Which lines in the records below contain the word "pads"? Report each of them.

___ Record extracts

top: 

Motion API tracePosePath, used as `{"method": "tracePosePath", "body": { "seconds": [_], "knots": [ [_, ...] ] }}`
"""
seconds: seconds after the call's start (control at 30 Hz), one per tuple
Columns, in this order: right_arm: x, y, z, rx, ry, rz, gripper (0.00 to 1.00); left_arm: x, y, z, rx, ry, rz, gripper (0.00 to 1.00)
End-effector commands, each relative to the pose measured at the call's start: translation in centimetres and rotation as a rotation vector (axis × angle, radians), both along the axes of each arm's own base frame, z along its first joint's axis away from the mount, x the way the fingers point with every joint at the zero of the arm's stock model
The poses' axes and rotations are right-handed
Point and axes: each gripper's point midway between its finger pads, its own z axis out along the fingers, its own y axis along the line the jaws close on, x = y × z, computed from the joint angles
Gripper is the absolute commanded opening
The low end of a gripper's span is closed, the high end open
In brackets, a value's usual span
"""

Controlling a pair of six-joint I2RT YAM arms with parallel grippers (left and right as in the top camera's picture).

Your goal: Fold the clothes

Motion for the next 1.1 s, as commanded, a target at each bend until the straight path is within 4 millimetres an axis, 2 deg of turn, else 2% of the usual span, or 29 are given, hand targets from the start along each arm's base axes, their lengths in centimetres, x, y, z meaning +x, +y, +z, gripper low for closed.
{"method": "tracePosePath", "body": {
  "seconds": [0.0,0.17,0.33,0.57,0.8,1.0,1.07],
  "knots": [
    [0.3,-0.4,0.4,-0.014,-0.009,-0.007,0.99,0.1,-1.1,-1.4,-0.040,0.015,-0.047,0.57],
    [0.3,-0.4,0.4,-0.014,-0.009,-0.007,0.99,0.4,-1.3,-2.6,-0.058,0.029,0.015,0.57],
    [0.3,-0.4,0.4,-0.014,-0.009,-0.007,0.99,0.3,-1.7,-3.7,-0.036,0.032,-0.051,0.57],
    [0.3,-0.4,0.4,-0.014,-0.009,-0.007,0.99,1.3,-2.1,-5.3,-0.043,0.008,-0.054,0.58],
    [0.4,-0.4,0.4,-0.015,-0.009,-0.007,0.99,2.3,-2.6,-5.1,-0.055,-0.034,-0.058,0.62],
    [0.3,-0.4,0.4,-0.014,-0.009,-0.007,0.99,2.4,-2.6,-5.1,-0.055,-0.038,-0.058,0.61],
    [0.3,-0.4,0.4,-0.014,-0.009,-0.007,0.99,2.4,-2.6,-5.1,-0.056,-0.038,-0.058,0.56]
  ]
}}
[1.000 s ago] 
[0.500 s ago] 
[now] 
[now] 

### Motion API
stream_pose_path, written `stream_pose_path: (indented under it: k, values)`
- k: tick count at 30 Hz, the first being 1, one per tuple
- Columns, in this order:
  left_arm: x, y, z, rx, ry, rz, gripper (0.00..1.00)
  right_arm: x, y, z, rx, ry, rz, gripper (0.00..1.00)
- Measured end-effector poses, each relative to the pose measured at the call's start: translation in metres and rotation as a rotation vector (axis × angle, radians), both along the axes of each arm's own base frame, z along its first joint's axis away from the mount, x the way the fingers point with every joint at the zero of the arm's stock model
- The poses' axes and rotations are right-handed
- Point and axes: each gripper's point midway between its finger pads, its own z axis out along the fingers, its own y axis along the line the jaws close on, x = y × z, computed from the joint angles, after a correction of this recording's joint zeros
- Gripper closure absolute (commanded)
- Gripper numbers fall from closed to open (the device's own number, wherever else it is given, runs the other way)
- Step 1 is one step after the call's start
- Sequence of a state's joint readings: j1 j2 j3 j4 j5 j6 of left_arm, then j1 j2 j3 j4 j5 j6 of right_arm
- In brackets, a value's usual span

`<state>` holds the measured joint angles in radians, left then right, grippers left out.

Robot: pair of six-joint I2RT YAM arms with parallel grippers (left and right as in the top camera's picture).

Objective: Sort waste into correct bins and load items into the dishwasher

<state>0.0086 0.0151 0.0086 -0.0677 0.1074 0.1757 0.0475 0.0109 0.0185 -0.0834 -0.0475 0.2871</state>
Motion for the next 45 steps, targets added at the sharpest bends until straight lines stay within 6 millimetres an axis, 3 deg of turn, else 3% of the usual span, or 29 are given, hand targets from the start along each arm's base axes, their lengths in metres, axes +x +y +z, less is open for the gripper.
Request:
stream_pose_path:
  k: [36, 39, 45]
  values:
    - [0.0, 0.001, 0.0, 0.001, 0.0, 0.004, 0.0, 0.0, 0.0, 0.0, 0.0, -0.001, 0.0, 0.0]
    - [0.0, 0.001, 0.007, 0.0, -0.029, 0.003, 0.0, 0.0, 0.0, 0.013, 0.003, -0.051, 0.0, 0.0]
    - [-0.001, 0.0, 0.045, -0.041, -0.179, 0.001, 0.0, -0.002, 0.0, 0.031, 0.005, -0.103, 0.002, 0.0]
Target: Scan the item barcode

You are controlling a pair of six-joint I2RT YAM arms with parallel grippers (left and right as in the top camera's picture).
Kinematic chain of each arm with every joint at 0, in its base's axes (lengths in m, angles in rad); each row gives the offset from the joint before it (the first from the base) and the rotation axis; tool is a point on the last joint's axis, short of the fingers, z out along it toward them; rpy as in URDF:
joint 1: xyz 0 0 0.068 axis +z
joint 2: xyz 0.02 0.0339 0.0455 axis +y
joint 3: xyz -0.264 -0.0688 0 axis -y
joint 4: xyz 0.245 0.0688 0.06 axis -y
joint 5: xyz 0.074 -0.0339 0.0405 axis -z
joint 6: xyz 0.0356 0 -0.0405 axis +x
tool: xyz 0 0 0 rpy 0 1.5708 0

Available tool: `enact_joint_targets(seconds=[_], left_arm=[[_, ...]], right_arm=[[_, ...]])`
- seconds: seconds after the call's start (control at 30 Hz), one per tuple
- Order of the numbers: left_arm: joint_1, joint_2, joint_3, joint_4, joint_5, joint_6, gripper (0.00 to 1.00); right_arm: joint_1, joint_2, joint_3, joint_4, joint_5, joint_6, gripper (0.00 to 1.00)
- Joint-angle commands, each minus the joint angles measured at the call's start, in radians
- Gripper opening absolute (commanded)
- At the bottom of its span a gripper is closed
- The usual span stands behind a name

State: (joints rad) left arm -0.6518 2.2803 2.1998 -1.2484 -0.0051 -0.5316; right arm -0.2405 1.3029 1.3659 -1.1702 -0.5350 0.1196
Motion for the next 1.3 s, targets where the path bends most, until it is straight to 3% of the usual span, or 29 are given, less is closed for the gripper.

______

#### Solution to this problem
Point and axes: each gripper's point midway between its finger pads, its own z axis out along the fingers, its own y axis along the line the jaws close on, x = y × z, computed from the joint angles
- Point and axes: each gripper's point midway between its finger pads, its own z axis out along the fingers, its own y axis along the line the jaws close on, x = y × z, computed from the joint angles, after a correction of this recording's joint zeros

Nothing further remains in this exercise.